- **Records for this exercise**:
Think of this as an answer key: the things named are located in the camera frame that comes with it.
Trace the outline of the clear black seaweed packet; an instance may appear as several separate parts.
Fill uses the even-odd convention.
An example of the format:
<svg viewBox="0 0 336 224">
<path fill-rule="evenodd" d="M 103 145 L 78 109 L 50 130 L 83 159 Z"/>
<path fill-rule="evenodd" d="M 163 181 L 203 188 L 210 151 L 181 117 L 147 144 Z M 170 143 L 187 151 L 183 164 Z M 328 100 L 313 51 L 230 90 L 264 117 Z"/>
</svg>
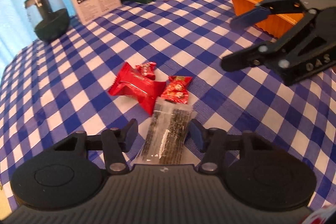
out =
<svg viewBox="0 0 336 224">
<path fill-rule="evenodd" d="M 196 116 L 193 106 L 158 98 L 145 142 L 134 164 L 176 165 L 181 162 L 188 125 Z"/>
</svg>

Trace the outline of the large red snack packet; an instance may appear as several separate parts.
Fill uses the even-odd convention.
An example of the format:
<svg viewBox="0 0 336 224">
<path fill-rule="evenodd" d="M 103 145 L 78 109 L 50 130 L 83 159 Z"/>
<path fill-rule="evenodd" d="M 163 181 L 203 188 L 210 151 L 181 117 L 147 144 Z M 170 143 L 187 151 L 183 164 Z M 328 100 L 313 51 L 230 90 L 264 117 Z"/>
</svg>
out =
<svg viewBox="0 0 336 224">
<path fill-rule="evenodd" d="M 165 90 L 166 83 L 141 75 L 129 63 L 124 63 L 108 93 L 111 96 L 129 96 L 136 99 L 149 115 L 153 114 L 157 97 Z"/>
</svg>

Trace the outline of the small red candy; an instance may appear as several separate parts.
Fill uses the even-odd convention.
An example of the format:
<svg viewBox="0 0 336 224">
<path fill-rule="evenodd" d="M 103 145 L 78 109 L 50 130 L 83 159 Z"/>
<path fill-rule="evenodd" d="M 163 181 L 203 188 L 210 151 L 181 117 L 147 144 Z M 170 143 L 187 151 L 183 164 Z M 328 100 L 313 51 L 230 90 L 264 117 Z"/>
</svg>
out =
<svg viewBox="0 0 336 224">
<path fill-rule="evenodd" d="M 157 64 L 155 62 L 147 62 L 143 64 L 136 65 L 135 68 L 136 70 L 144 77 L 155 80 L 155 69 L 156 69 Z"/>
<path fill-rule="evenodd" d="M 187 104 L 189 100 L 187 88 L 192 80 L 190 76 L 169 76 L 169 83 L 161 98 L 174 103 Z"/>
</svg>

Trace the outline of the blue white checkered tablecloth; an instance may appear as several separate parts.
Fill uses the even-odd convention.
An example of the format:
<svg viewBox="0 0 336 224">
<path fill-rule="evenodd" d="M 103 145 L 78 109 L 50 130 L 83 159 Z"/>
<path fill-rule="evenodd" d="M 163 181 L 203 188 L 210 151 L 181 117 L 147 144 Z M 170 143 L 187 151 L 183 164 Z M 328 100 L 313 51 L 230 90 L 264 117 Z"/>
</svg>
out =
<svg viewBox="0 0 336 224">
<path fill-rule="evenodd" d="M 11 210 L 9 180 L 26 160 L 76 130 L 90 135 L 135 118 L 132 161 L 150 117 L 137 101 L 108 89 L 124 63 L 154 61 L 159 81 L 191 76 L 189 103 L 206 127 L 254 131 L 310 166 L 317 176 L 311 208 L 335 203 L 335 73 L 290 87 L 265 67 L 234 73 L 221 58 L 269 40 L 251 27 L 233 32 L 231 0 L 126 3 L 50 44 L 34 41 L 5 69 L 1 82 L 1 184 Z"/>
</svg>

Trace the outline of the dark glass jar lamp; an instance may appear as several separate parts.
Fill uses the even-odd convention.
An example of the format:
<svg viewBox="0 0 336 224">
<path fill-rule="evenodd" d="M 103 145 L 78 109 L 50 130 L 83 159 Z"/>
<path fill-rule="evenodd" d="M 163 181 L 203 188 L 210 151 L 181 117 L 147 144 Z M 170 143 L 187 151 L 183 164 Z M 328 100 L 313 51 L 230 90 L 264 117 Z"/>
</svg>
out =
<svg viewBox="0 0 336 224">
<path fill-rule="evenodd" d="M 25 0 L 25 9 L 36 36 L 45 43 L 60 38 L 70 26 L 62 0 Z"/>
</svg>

- **Directions for this task**:
Copy down every line of the entries containing the word "appear".

- **Task solution**:
Trace the outline of the clear black seaweed packet; an instance may appear as several separate parts.
Trace the outline of the large red snack packet; an instance may appear as several separate parts.
Trace the outline of the small red candy; an instance may appear as several separate parts.
Trace the outline of the blue white checkered tablecloth; an instance may appear as several separate parts.
Trace the outline of the dark glass jar lamp; an instance may appear as several separate parts.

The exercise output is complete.